Task instructions: Within the data below, find the string "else" and return each line where it occurs.

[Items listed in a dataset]
- - - -

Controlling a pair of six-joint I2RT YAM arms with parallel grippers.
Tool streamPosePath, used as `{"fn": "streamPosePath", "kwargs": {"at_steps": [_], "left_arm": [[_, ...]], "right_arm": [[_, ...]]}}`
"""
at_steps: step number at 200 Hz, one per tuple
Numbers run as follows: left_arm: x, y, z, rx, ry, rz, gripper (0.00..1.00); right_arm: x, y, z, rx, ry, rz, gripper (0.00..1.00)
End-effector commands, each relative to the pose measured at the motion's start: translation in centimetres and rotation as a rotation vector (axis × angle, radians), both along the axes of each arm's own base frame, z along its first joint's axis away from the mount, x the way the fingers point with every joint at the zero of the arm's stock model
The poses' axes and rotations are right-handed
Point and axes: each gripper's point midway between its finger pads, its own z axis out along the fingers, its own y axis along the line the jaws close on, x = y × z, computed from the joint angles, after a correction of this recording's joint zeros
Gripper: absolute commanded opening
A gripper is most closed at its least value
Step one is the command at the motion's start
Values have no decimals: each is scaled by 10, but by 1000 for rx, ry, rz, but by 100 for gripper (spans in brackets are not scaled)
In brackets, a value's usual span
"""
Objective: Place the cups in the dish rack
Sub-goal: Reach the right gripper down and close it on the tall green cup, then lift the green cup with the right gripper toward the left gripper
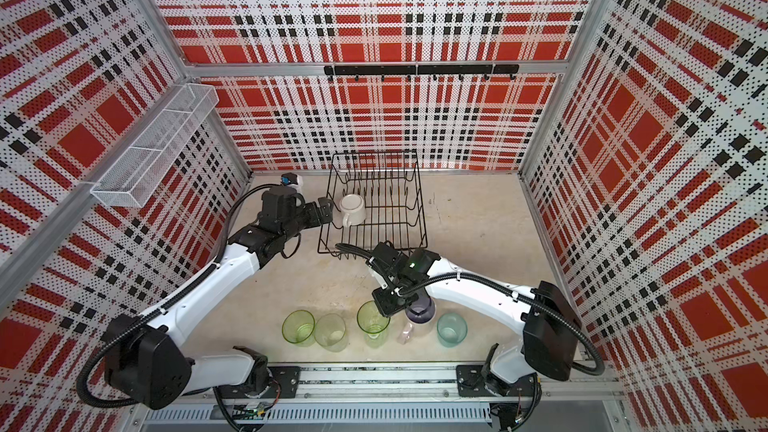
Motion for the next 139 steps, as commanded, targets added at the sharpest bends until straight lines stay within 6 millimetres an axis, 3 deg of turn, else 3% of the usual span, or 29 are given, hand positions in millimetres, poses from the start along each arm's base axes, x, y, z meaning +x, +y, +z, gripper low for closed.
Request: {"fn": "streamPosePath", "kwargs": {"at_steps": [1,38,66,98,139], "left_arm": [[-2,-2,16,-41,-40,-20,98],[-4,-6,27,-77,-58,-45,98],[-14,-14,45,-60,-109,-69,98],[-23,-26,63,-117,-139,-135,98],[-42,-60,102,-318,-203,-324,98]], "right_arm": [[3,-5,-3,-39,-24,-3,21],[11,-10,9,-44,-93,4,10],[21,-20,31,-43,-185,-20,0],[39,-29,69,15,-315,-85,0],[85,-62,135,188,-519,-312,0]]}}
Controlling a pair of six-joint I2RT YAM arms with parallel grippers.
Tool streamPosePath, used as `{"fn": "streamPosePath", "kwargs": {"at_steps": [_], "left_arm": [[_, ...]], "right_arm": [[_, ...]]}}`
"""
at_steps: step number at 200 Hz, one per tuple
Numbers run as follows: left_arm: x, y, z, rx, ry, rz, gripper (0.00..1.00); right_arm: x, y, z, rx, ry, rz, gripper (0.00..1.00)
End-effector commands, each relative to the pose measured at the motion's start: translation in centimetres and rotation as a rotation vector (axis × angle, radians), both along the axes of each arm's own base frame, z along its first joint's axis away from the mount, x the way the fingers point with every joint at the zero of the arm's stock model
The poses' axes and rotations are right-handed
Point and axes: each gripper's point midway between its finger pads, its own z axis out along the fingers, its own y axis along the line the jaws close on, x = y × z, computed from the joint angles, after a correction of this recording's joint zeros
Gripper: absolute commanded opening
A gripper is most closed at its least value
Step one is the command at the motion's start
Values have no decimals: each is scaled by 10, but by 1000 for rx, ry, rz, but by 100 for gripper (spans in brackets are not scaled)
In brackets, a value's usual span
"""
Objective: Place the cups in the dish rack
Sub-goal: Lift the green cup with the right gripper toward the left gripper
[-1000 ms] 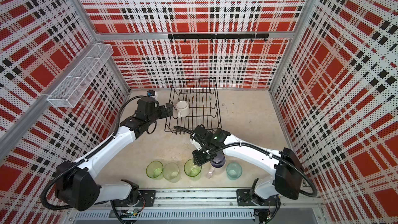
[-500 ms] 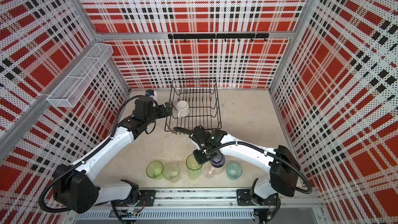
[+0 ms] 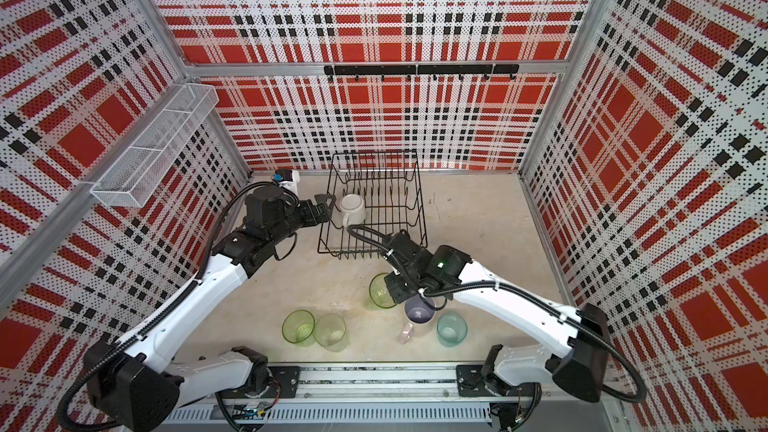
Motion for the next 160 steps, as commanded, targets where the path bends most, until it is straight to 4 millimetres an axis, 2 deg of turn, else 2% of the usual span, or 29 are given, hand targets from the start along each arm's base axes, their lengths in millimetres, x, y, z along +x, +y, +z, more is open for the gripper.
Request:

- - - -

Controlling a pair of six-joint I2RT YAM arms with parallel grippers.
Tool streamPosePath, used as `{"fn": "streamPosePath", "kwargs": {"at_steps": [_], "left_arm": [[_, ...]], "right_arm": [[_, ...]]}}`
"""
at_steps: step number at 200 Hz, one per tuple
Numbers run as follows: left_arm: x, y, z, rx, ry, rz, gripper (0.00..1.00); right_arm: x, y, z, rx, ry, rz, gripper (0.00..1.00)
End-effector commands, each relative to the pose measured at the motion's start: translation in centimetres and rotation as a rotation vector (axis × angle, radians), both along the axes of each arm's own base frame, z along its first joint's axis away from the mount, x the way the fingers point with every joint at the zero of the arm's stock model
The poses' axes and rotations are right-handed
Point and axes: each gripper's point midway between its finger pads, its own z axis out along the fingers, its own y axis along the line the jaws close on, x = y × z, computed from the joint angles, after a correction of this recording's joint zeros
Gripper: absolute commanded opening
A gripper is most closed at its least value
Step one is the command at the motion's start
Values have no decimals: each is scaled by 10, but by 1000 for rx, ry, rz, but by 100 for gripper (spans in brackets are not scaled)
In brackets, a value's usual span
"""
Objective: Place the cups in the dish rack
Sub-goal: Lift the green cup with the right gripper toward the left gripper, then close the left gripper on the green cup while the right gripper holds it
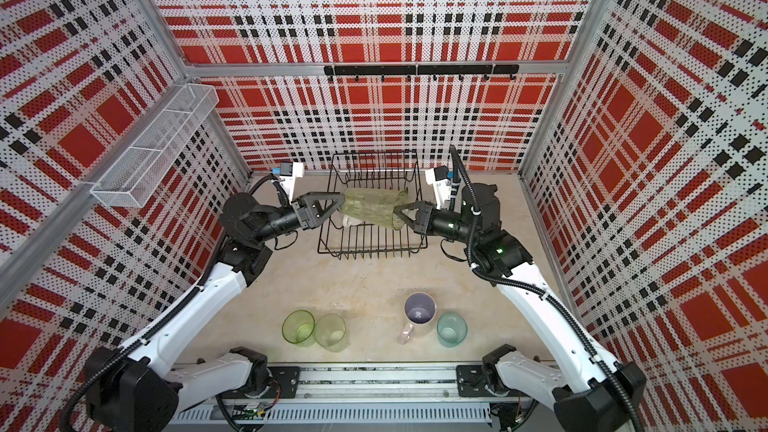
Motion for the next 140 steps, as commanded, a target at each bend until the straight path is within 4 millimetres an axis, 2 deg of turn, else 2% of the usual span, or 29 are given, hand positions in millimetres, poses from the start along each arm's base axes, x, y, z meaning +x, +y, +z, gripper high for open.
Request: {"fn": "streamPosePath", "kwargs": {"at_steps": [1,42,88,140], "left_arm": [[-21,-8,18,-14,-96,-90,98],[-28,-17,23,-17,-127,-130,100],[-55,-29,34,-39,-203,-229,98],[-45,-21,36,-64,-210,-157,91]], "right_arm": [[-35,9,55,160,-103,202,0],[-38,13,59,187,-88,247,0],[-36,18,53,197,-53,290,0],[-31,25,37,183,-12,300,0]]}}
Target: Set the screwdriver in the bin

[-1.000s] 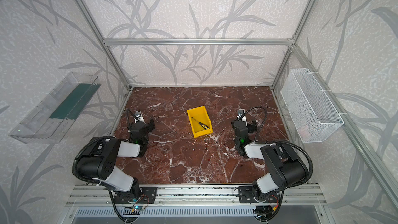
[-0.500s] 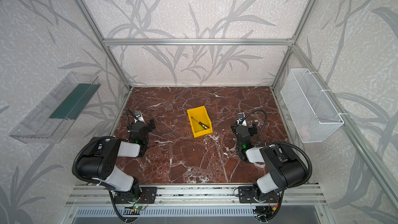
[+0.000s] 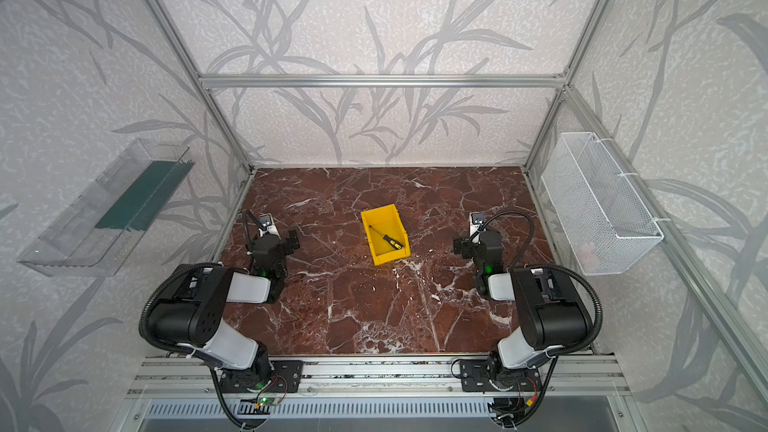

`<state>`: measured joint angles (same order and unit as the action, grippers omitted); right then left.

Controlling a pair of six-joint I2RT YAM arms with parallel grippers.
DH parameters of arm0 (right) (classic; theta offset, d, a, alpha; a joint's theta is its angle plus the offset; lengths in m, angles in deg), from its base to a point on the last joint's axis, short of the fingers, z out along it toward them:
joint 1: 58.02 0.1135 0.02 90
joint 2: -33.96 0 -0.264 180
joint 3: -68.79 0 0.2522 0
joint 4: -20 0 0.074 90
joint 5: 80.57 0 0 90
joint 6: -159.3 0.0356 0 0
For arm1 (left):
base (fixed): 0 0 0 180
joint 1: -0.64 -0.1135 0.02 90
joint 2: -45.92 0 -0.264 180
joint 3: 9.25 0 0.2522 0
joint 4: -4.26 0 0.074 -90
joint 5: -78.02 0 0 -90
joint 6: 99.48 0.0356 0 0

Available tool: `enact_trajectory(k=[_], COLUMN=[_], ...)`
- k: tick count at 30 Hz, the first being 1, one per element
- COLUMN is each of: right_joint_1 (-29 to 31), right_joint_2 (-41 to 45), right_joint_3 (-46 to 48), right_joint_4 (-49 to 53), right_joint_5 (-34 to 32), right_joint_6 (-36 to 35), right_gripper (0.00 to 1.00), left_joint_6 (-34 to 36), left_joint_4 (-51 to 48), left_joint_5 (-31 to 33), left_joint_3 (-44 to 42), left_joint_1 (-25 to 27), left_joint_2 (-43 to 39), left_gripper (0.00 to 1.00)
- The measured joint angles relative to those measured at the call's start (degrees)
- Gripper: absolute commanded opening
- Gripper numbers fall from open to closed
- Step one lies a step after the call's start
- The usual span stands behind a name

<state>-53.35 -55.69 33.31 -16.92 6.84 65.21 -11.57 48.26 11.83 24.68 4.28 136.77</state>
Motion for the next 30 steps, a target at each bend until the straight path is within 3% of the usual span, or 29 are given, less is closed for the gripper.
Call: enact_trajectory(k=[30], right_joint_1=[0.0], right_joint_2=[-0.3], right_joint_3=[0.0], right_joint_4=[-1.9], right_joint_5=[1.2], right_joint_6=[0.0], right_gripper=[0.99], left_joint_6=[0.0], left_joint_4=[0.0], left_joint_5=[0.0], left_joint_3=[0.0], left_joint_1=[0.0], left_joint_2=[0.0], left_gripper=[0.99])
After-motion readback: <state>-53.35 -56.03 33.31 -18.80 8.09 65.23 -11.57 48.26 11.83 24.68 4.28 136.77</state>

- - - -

Solution to this exercise:
Motion for the next 139 steps, as commanded, targets added at the sharpest bends until straight lines stay within 6 millimetres an axis, 3 deg of turn, else 3% of the usual span, or 29 are given, hand positions in millimetres, poses from the start along each arm's base axes, x, y, z meaning +x, +y, +z, gripper low for closed.
Motion for the next 160 steps, as commanded, targets where the path bends most, until it is straight to 4 millimetres an axis, 2 deg of turn, else 2% of the usual span, or 29 are given, hand targets from the start along each arm's base axes, their lengths in millimetres, x, y, z along +x, +y, +z, more is open for the gripper.
Motion for the next 140 steps, as commanded, a target at each bend until the straight path is within 4 millimetres an axis, 2 deg of turn, else 2% of the usual span, or 29 are given, hand positions in millimetres, poses from the start along each arm's base axes, x, y, z meaning +x, +y, +z, gripper high for open.

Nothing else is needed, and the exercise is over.